Thursday, August 25, 2005

Tujuhbelasan Setahun Sekali

Hari ini sahabat saya, Indonesia, berulang tahun. Dan kita semua diundang dalam perayaannya. Tiada kesan tanpa kehadiranmu. Begitu katanya.

Kue ulang tahun itu begitu kecil. Tak cukup besar untuk lilin sejumlah 60 buah. Apa boleh buat, mereka pun menggantinya dengan lilin merah berwujud angka enam dan nol.

Wah 60 tahun, usia yang sudah tidak bisa dibilang muda. Seharusnya telah mencapai tingkat kematangan yang sempurna pada usia itu.

Indonesia, sejauh saya mengenalnya sosok itu begitu rumit. Terlahir diantara cengkraman arogansi penjajah. Betul, kelahirannya bukan hadiah. Namun perjuangan. Dalam kemiskinan, Ibu pertiwi meronta bersimbah darah dan bercucuran air mata.

17 Agustus 1945. Indonesia pun lahir. Bayi sehat dengan label merdeka di pijakan kakinya. Tapi Ia tahu tak mungkin berhenti sampai disitu. Ia harus merangkak, belajar jalan lalu melangkah. Tak akan ada yang mengajarinya. Ia sekarang merdeka. Ia harus berdiri di atas kaki sendiri. Ia harus hidup. Dan menghidupi.

Sudah ah, saya harus bersiap-siap. Ini hari besar sahabat saya, Indonesia. Saya akan segera larut dalam kegembiraan ulang tahunnya. Saya pun tak sabar. Di tangan, sebuah kado mungil tergenggam erat. Kotak kecil berwarna putih tak lupa pita merah melingkarinya.

Kata orang, tak sopan pergi ke ulang tahun sahabat dengan tangan hampa. Oleh karena itu kado kecil itu ada di tanganku. Lagipula ini kan hari ulang tahun sahabatku. Setahun sekali ini.

Saya pun memandangi kado kecil itu. Tak tahu harus berbangga dengan kado kecil nan indah itu, atau merasa bersalah karena hanya setahun sekali saya dapat berbuat itu.

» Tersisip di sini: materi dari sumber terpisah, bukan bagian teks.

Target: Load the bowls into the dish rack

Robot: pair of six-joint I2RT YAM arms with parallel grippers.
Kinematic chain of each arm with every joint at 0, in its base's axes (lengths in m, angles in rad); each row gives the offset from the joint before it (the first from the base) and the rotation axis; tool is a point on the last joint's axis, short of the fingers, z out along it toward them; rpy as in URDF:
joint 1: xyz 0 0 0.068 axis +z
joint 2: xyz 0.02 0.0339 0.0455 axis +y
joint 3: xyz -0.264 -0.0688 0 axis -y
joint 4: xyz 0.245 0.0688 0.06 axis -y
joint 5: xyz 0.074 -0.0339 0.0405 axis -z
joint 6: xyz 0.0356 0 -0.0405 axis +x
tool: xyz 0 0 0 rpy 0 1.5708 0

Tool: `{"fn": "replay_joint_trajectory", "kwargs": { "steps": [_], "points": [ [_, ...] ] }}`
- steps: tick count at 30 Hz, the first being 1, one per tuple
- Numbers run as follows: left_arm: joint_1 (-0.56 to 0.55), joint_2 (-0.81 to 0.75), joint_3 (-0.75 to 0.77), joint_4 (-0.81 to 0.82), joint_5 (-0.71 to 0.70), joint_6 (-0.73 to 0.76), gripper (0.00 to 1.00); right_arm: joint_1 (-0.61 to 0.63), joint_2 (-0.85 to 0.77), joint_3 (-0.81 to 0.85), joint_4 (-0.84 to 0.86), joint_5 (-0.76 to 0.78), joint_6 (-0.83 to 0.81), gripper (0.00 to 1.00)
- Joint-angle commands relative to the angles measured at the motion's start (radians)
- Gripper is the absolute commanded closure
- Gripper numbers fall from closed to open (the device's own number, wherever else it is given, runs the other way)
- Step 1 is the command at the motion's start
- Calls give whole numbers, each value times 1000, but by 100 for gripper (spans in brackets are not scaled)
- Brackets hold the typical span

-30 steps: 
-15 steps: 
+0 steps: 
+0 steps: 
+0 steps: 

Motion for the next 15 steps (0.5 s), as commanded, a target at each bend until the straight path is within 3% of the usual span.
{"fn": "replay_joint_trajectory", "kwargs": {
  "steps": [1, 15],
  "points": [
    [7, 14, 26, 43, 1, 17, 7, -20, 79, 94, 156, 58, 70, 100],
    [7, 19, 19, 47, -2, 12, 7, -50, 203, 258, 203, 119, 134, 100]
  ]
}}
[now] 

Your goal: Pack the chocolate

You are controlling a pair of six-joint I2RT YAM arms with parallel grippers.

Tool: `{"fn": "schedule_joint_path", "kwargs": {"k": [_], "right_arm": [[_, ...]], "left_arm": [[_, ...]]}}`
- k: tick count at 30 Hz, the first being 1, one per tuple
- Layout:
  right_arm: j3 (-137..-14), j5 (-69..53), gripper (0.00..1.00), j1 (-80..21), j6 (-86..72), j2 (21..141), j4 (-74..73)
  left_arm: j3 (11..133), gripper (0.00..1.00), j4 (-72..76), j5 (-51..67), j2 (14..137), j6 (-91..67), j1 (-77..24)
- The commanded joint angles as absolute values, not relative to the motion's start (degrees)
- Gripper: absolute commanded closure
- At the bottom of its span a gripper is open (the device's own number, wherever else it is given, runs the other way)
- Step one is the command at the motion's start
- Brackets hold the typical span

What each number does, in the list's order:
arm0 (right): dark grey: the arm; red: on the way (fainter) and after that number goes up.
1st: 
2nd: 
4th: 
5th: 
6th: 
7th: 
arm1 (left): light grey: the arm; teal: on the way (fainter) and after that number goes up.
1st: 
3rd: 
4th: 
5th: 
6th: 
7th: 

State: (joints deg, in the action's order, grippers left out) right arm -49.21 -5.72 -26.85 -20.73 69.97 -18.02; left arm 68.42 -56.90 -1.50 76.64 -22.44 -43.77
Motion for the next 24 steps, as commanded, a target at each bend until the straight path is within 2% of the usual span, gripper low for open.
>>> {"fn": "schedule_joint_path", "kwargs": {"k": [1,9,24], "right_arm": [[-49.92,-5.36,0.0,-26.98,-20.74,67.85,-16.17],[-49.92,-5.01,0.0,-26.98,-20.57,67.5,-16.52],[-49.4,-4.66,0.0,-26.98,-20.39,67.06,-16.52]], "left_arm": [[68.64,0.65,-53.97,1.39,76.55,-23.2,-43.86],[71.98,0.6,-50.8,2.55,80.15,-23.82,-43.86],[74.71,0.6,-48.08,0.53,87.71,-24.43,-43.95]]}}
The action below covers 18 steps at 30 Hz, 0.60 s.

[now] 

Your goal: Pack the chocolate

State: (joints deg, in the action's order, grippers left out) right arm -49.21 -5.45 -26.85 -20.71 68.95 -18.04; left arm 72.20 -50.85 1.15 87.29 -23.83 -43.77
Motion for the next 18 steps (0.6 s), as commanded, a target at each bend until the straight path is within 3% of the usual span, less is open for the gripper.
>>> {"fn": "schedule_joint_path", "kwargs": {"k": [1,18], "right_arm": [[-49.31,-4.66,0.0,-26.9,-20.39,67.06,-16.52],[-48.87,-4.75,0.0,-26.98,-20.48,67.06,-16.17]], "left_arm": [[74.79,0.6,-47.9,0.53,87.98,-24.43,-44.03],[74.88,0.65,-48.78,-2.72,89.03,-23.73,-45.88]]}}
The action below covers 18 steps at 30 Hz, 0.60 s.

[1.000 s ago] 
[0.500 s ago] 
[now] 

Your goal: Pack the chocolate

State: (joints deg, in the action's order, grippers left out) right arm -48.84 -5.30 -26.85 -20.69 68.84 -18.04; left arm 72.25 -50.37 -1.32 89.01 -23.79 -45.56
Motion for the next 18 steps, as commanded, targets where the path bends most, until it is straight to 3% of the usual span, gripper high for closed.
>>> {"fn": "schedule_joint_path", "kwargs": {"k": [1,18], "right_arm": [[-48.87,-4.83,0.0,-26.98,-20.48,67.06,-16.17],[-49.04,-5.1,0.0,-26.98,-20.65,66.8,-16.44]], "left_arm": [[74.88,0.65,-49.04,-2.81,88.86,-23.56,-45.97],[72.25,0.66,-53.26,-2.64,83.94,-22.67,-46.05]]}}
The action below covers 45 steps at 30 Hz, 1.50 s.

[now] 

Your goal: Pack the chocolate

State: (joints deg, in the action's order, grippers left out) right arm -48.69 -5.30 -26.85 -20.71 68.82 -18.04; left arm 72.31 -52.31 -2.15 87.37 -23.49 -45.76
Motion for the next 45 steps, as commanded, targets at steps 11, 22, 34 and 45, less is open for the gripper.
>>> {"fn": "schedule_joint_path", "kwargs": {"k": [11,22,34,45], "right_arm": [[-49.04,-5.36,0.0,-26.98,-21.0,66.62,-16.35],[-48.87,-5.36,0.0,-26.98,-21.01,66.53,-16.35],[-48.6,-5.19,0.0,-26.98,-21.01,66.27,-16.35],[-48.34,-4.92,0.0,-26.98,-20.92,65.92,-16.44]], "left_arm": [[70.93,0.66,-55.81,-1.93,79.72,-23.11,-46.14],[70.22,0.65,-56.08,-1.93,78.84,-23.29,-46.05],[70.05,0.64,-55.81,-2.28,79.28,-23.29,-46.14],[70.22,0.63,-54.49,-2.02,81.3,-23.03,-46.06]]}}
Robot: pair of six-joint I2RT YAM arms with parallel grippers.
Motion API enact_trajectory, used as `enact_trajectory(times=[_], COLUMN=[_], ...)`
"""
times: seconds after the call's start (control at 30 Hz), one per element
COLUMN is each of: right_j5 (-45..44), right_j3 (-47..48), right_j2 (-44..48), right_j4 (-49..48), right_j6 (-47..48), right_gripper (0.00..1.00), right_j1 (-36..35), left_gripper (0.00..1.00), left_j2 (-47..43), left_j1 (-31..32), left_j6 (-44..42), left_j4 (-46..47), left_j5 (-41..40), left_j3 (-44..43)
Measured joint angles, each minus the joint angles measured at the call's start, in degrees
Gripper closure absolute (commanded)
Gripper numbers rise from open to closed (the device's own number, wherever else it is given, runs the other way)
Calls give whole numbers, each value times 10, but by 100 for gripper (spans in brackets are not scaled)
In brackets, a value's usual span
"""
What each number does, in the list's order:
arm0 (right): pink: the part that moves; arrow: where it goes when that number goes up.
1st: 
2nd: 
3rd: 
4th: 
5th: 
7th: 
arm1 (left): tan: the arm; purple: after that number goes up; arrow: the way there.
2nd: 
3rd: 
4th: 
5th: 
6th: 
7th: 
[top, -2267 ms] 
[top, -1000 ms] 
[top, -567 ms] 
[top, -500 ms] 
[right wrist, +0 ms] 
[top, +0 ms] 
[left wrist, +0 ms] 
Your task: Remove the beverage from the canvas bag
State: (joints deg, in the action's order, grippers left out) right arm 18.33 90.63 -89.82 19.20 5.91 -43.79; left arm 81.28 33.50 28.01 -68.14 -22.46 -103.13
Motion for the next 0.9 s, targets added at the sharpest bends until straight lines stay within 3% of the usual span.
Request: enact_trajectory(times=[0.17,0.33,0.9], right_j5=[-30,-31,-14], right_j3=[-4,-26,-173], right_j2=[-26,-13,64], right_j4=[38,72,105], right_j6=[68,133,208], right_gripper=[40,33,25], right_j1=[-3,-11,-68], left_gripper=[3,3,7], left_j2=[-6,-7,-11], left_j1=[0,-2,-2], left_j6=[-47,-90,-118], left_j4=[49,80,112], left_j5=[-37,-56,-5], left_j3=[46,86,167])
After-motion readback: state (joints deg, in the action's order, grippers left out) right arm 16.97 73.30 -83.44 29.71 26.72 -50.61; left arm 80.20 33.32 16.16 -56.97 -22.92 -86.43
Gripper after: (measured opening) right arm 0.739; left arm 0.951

Dari 365 hari dalam setahun tanpa kita sadari mungkin hanya sehari kita benar-benar menjadi orang Indonesia. Mengibarkan bendera merah putih di rumah kita, menghias sepeda anak-anak kita dengan kertas merah dan putih untuk pergi berpawai, melakonkan aksi-aksi para pejuang yang gagah berani di panggung-panggung tujuh belasan.

Setelah hari itu berakhir. Semuanya pun hilang. Bendera kembali terlipat, ditumpuk paling bawah laci untuk seterusnya diselimuti debu sampai tahun depan. Jiwa pejuang yang kita mainkan kemarin telah berganti kembali tanpa meninggalkan kesan apa-apa. Sekarang semuanya kembali hanya suatu bentuk kehidupan di negara tak bernama.

Sesekali kita bertemu Indonesia di form-form yang harus kita isi, di sebelah kolom “nationality” atau “kewarganegaraan” Kita pun menuliskannya disitu tanpa kesan apa-apa.

Sudah ah, menuliskan hal ini pun saya jadi malu sendiri. Saya sadar kalau saya pun sedang melakukan hal itu. Jadi mendingan saya sudahi saja sampai disini.

Selamat ulang tahun sahabatku, Dirgahayu Indonesia. Kami akan mencoba berbuat lebih banyak untukmu.

Tanah yang memberi kami tempat berpijak dan belajar jalan untuk menemukan hidup.

Di atasmu kami akan selalu berdiri. Dan berarti.

3 comments:

AMRIL TAUFIQ GOBEL said...

Merdeka Renton! Saya juri lomba entry 17-an blogfam. Semoga menang ya ?

Umi Hanik said...

SUKSES LOMBANYA & MET WIKEN YAH

Sksetsahati said...

:)

makasih udah ikutan lomba 17-an blogfam ya.